A panel investigating the death of an 84-year-old patient in North District Hospital advised a review of procedures on Friday.
The elderly woman – who was in the terminal stage of metastatic malignant melanoma (a type of skin cancer) – was admitted for suspected abdominal viscus on Nov. 18.
She received an intravenous fluid infusion for hydration and nutrition set at 83.3ml/hour, and morphine set at 3.3ml/hour for pain relief.

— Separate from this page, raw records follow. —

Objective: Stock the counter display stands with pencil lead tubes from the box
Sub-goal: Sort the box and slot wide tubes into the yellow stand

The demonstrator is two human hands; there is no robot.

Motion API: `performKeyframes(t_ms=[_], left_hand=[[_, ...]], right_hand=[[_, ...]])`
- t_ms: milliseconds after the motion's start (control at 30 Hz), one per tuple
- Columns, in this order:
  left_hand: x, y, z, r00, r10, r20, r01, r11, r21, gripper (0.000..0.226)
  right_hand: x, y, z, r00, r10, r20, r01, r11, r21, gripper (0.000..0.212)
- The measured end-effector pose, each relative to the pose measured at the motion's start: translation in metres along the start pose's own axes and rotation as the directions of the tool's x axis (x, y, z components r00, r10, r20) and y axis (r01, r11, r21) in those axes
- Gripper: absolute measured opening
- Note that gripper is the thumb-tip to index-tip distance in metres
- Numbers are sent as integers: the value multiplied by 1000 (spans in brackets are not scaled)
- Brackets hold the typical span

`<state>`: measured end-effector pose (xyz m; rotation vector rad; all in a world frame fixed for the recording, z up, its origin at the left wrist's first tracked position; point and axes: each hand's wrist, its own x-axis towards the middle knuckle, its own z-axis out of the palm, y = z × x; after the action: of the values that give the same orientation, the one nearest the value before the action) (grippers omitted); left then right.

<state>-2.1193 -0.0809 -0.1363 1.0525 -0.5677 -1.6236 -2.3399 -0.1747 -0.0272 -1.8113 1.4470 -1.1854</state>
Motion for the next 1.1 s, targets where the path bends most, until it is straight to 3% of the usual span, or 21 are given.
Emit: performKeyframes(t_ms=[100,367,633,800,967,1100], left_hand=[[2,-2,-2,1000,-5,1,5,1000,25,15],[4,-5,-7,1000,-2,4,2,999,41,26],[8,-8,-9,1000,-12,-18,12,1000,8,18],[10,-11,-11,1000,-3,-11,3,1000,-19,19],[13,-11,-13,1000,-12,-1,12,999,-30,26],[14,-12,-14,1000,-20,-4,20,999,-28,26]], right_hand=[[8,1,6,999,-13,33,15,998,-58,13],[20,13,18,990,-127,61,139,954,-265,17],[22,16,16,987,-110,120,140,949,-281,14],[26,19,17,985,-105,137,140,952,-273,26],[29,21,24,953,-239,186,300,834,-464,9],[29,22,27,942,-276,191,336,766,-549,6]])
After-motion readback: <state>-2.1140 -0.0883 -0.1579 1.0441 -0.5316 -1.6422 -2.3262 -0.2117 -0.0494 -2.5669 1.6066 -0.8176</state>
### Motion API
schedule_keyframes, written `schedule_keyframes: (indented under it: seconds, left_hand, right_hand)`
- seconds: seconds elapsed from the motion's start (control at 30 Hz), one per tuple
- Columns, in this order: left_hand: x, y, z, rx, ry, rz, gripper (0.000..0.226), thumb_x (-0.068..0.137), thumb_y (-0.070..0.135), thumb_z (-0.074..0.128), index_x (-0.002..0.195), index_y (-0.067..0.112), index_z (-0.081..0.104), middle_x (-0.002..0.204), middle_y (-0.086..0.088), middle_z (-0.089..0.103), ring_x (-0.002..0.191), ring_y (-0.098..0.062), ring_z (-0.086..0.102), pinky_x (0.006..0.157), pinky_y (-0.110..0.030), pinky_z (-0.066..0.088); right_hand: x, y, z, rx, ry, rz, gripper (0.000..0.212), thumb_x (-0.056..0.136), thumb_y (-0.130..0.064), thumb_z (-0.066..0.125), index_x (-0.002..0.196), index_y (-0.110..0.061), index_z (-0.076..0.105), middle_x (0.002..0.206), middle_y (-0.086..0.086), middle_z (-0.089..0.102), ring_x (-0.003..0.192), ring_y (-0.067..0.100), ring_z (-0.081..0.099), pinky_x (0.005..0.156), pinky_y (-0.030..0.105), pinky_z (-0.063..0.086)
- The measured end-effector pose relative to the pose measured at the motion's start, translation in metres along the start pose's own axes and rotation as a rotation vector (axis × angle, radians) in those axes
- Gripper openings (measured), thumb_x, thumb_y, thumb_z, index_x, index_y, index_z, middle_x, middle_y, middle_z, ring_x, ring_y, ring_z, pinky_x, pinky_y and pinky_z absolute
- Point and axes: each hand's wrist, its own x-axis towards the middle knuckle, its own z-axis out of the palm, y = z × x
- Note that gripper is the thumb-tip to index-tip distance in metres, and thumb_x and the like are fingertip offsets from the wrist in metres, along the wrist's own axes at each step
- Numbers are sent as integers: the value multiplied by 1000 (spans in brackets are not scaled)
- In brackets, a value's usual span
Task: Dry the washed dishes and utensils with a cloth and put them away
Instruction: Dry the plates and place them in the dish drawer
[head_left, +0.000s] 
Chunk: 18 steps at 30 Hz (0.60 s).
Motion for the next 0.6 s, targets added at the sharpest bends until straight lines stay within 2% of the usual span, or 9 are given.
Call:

However, when a trainee nurse was asked to replace one of the bags, the two drips were mixed up, leading to a morphine infusion of 83.3ml/hour, 25 times the prescribed amount.
The nurse supervising the student did not notice the error for another hour.
When the mistake was finally realised, the morphine infusion was stopped immediately and the patient was kept under close observation. However, she passed away five hours later.
The investigation concluded that two factors impacted the accident: the medical student’s mistake in mixing up the infusions lines and the supervisor’s failure to notice.
As a result, the hospital has been recommended to review its clinical supervision arrangements and to reinforce its competency assessment of trainee nurses.
“Appropriate disciplinary actions will be considered according to prevailing human resources policy,” a spokesperson for the hospital authority said. “The hospital has explained the investigation findings to the family and also extended sincere apologies again.”